>>>

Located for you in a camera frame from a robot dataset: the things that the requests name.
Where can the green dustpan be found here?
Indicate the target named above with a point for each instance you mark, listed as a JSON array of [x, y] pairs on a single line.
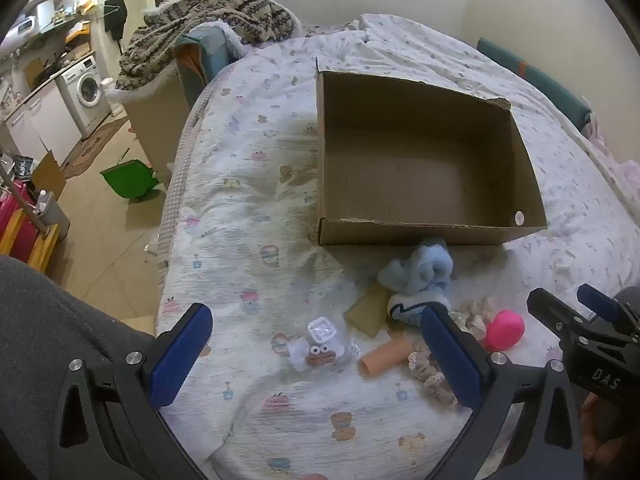
[[130, 180]]

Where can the flat cardboard piece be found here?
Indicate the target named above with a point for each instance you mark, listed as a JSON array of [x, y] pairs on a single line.
[[50, 175]]

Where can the pink ball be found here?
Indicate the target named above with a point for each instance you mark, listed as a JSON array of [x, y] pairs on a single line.
[[505, 330]]

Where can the brown cardboard box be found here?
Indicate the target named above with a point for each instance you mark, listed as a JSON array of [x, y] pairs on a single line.
[[420, 160]]

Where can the pink cloth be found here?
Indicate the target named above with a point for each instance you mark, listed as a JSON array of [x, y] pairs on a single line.
[[620, 160]]

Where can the pink and yellow rack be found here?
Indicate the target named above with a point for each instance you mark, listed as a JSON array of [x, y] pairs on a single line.
[[20, 230]]

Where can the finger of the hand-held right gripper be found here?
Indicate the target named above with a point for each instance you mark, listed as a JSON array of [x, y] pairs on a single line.
[[597, 302], [552, 310]]

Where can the brown patterned rug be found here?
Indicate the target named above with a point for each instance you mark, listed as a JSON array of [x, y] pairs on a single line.
[[95, 147]]

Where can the teal bed side pad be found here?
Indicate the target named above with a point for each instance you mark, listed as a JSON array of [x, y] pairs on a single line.
[[540, 82]]

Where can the light blue fluffy sock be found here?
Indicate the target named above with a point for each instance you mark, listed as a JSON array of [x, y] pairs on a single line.
[[420, 270]]

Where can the beige couch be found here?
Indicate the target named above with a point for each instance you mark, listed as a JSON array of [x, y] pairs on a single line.
[[155, 125]]

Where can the brown patterned knit blanket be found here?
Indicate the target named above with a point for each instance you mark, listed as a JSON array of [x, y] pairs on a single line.
[[210, 15]]

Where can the black hanging garment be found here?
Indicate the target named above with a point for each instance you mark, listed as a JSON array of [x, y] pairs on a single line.
[[116, 17]]

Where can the person's grey trouser leg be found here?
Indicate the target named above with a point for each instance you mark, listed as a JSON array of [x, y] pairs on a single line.
[[50, 320]]

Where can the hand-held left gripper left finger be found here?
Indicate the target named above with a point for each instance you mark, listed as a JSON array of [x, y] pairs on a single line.
[[180, 355]]

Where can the white kitchen cabinet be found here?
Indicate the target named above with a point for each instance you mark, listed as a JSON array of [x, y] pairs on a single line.
[[40, 125]]

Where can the white printed bed quilt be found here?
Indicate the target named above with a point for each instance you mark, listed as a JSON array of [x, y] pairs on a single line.
[[250, 185]]

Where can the person's right hand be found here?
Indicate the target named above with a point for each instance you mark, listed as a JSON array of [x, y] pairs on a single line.
[[592, 430]]

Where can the small cardboard piece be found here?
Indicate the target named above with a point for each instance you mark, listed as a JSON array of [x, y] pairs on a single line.
[[367, 312]]

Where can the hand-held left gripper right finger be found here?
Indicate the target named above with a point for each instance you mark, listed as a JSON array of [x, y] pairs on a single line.
[[450, 360]]

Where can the teal cushion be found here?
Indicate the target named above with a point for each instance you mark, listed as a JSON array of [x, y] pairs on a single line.
[[200, 60]]

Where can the beige lace scrunchie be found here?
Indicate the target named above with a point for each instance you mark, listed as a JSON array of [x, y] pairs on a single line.
[[430, 377]]

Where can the white washing machine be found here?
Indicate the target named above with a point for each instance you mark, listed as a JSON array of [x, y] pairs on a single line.
[[85, 92]]

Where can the grey bin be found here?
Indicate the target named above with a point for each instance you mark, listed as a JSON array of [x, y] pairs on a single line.
[[55, 217]]

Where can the orange tube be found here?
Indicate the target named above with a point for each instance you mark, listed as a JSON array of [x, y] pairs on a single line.
[[385, 357]]

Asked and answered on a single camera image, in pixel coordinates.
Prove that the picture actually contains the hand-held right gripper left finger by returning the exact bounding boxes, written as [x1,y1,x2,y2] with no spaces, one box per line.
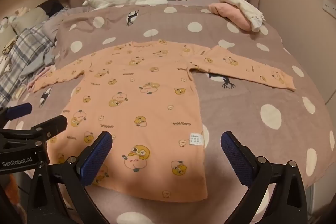
[26,131,113,224]

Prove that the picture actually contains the pink folded cloth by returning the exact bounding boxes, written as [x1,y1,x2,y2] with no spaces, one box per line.
[209,2,253,31]

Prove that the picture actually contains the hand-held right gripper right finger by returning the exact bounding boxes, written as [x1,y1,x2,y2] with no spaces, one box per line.
[220,131,308,224]

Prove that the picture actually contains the plaid cloth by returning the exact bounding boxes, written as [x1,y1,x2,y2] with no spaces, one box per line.
[0,25,57,106]

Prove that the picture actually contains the mauve polka dot blanket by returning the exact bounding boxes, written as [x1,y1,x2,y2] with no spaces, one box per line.
[0,0,336,224]

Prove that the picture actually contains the pale cushion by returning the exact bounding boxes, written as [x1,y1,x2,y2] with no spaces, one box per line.
[11,7,50,30]

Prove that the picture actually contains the dark cloth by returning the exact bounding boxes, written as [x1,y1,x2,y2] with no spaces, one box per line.
[36,0,69,15]

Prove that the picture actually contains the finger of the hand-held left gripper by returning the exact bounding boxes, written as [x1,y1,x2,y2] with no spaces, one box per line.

<<<

For the records above, state how many lines include the string "grey", giving the number and nothing else.

2